Records from a data source
##########

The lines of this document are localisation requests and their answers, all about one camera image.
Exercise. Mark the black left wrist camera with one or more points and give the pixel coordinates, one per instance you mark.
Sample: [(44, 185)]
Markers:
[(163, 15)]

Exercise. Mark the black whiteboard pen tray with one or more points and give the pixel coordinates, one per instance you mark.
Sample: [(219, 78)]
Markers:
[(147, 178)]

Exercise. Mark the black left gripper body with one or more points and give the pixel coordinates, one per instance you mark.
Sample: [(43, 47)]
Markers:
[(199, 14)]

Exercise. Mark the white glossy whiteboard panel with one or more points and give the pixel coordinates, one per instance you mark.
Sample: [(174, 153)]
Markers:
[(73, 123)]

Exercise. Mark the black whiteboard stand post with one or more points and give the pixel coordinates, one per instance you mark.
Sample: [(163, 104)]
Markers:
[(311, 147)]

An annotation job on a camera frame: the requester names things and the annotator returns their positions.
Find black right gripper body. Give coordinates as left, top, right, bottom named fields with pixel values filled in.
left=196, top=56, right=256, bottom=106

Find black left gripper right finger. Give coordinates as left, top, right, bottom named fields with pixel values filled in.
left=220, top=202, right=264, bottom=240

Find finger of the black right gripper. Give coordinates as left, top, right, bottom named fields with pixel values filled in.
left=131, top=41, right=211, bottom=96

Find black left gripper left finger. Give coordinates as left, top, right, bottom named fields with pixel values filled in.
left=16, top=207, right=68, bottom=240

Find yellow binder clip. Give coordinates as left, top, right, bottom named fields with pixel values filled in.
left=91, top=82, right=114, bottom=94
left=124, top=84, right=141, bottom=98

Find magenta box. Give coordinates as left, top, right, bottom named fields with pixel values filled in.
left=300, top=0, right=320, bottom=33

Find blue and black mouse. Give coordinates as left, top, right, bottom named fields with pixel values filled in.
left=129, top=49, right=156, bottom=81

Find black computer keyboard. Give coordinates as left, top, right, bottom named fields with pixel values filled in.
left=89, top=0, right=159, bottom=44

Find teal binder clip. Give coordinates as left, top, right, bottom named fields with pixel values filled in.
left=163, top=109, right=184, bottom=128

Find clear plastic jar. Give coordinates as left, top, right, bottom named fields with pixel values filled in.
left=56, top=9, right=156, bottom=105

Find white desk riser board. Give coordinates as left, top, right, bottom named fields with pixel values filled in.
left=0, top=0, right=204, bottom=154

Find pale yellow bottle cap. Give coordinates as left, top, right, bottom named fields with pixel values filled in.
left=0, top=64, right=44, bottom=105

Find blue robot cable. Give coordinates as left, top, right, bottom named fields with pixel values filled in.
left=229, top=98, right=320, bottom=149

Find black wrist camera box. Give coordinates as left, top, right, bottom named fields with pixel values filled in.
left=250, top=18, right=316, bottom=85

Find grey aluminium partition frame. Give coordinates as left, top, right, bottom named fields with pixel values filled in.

##########

Problem statement
Copy out the lines above that hold the string "their".

Solution
The lines of this document are localisation requests and their answers, all about one camera image.
An annotation job on a camera frame: the requester names things and the annotator returns their positions.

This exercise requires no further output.